The online gambling sector in the UK is under intense scrutiny. The UK Gambling Commission (UKGC) recently conducted a first phase of financial tests to assess the risks associated with online gamblers. This initiative aims to strengthen consumer protection and ensure responsible gambling. But what do these tests reveal and what are the next steps?
An initial evaluation phase
Between October 2024 and January 2025, the UKGC worked with three credit agencies to analyse players’ financial data. More than 530,000 assessments were carried out on around 300,000 accounts.
The aim was to test the ability of these agencies to provide accurate information to identify players in a precarious financial situation. However, the Commission points out that these tests are only a first step and that they will serve as a basis for refining the analysis methods in subsequent phases.
Initial results and challenges identified
Initial results indicate that credit agencies can provide relevant data for assessing players’ financial risks. However, several challenges have emerged:
- Accuracy of the data: some assessments have shown inconsistencies that require an improvement in the analysis criteria.
- Identifying risky behaviour: tests are not yet sufficient to detect all gamblers in difficulty.
In view of these findings, the UKGC plans to adjust its methods before moving on to the next phase of testing.
What are the next steps?
The UKGC has announced that this first phase will serve as a basis for developing new approaches. Further tests will be carried out using refined criteria to improve risk detection.
The second phase of testing goes beyond static player analysis and focuses on two key aspects:
- Testing the speed of financial assessments
- This phase aims to determine whether credit agencies can provide real-time assessments, enabling immediate detection of players at risk.
- The aim is to integrate these analyses directly into gaming transactions without slowing down the user experience.
- Combining these checks with other protection measures
- The UKGC would like to see how these financial analyses can be integrated into the protection systems already in place at gaming operators.

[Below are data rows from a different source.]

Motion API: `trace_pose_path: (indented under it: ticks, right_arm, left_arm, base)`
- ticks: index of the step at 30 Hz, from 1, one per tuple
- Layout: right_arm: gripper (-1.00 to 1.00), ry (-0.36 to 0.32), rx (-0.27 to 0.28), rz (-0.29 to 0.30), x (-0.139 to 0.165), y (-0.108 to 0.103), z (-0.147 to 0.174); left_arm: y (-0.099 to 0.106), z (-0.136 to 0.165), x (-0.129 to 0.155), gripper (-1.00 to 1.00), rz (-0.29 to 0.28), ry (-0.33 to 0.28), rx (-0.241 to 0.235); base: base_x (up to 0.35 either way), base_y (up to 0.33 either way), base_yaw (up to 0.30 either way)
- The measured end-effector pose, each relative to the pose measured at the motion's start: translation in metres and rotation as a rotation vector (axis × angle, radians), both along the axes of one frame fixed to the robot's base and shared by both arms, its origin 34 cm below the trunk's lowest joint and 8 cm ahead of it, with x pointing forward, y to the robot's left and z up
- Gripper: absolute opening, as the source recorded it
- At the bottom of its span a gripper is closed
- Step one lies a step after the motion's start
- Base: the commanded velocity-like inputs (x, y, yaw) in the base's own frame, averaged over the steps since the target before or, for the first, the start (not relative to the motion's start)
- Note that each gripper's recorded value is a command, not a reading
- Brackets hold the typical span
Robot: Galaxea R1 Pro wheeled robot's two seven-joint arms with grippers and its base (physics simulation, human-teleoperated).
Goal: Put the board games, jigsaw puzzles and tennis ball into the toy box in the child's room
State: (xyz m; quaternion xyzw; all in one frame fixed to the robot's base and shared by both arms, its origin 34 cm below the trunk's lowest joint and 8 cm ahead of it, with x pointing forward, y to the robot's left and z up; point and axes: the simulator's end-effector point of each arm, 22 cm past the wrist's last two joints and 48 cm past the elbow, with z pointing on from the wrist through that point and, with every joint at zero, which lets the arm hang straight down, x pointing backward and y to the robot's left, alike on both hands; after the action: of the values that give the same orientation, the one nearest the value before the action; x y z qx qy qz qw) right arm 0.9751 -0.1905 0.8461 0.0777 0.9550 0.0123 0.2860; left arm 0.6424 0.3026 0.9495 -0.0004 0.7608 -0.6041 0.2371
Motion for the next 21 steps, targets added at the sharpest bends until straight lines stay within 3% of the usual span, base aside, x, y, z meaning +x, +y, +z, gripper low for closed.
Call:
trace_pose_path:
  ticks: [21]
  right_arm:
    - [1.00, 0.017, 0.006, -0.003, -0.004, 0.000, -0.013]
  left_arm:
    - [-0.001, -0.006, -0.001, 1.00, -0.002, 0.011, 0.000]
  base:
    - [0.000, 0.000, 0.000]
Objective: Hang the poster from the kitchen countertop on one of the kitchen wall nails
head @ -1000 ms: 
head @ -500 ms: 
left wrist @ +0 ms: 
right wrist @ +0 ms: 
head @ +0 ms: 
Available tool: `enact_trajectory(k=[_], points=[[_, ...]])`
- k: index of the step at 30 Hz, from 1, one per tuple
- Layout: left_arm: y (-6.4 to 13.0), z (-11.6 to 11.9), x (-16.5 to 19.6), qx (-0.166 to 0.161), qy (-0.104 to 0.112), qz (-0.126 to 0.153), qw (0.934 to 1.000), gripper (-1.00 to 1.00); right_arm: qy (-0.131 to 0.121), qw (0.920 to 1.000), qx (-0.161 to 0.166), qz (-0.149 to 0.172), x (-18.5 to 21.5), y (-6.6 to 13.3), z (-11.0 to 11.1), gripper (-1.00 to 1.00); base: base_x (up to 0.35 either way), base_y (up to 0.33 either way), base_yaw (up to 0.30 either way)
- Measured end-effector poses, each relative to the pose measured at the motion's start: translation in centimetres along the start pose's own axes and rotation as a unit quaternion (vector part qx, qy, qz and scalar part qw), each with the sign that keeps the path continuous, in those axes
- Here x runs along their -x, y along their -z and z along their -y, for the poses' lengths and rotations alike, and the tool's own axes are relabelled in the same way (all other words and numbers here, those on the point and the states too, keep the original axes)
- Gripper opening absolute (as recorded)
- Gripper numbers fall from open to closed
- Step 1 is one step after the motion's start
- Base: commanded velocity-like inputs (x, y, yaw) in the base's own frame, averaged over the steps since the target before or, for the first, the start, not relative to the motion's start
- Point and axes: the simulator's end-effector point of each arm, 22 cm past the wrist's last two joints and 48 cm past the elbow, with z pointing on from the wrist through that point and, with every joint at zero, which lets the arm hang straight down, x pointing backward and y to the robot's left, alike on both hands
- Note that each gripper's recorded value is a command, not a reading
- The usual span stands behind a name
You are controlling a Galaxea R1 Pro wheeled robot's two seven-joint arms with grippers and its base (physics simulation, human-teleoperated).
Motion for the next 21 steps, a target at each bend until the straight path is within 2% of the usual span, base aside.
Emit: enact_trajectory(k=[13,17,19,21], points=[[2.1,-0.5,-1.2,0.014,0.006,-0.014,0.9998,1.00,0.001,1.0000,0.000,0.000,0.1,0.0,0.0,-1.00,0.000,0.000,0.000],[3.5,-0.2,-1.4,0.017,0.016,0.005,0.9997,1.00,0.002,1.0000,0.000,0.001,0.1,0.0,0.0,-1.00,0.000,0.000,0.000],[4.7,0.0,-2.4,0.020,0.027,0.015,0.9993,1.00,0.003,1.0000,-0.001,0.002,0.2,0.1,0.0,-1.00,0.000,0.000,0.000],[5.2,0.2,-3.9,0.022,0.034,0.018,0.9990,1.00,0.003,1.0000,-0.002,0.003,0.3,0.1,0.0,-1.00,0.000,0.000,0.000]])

- This could include automatic alerts, temporary gaming restrictions or interventions tailored to the risks detected.
One of the major challenges of phase 2 is to ensure that these controls do not disrupt the player experience. Helen Rhodes, head of major policy projects at the UKGC, points out that this gradual approach allows technical problems to be resolved before any final implementation.
The ultimate aim is to establish a robust and balanced regulatory framework that protects players without restricting their freedom to gamble.
The difference between financial risk assessments and affordability checks
As part of the UK’s online gambling reforms, the UKGC has put in place various methods to assess the financial situation of players. Two key concepts emerge from these controls: financial risk assessments and affordability controls. Although they appear similar, these two types of assessment have different objectives and implications.
Financial risk assessments: identifying players in financial difficulty
Financial risk assessments are analyses designed to identify players who may be in financial difficulty or who show signs of economic vulnerability. Unlike affordability checks, these assessments do not seek to determine how much a player can afford to spend, but rather to detect early warning signs of financial problems.
These checks are based on data supplied by credit agencies. They analyse the player’s financial history, such as the presence of outstanding payments, large debts or other risk markers. They can be carried out in the background, without interrupting the customer’s gaming experience.
Affordability checks: determining how much a player can afford to lose
Affordability checks go a step further and seek to verify whether a player can really afford to spend the sums they commit to the game. The aim of these checks is to limit players’ spending according to their financial situation.
These checks often involve more detailed analyses of players’ income and expenditure. They may require supporting documents, such as pay slips or bank statements. They are often triggered when a player exceeds a loss threshold defined by the regulators or operators.